To further assess the ability of the silhouettes rankings to detect the social patterning of body size and obesity, we also estimated two separate age-adjusted linear regression models, one using the silhouette rankings and the other with BMI as the outcome measure. The two binary socioeconomic predictors used in these models were respondents’ income and education level.
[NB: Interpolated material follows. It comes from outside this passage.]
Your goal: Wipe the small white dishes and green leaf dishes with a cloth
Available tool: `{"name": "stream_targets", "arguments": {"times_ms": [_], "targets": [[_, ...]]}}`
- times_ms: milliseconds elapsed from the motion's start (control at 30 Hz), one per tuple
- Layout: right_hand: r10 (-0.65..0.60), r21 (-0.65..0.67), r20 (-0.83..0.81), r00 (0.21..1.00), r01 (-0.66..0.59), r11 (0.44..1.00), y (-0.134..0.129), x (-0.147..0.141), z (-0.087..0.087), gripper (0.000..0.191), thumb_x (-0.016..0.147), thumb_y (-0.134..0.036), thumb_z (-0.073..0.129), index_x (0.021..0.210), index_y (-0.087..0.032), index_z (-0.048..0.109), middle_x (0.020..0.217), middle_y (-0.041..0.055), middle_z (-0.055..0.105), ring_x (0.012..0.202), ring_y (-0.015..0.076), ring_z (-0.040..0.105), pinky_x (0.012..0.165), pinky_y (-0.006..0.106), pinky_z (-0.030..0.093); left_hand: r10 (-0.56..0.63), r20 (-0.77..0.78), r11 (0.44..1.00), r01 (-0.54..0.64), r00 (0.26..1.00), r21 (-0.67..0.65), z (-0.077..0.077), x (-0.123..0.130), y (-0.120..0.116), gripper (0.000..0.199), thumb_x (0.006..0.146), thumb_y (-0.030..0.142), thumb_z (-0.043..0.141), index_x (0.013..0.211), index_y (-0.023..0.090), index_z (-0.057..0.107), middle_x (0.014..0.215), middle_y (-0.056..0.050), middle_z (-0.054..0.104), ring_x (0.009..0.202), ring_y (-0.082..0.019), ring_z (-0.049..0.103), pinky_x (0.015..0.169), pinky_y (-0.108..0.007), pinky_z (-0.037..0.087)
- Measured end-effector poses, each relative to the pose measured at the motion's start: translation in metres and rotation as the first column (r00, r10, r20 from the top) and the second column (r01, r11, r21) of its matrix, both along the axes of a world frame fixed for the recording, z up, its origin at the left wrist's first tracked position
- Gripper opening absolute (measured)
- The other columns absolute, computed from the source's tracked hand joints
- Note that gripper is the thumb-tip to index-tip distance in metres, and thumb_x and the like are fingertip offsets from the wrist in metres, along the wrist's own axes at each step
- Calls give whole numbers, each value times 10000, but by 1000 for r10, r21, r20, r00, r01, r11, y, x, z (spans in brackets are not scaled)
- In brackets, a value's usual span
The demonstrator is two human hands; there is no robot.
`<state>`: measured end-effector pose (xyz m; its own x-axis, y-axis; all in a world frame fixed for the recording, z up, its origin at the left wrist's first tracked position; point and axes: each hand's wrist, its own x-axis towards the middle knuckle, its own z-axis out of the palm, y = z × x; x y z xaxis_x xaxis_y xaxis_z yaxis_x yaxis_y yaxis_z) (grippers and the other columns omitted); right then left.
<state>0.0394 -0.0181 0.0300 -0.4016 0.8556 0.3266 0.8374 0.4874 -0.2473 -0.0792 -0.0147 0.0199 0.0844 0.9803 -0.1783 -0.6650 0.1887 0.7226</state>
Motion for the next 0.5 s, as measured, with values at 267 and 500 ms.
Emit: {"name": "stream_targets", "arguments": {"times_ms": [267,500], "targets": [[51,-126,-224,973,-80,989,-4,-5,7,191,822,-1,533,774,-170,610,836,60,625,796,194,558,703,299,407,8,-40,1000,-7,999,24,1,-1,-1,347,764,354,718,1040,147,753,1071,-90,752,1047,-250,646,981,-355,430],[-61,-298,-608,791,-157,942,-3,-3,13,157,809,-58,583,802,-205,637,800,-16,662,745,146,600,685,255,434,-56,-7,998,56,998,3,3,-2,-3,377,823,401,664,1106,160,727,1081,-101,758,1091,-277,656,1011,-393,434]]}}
The descriptive sample statistics for men and women (Table 1) highlight significant sex differences in body sizes. The mean BMI for women was 29.3 compared to a mean BMI of 26.4 in men (P < 0.001). Similarly women had a higher total body fat percent of 41.1 % compared to 23.2 % in men (P < 0.001). The self-reported body size ranking based on the nine pictorial silhouettes also reflected similar sex differences in obesity with mean rankings of 4.0 and 5.2 in men and women, respectively (scale from one to nine). A similar proportion of men (65.0 %) and women (76.0 %) earn SR 8000 or less per month (approximately USD $640) and about 70.2 % of the population had obtained partial or complete compulsory school education.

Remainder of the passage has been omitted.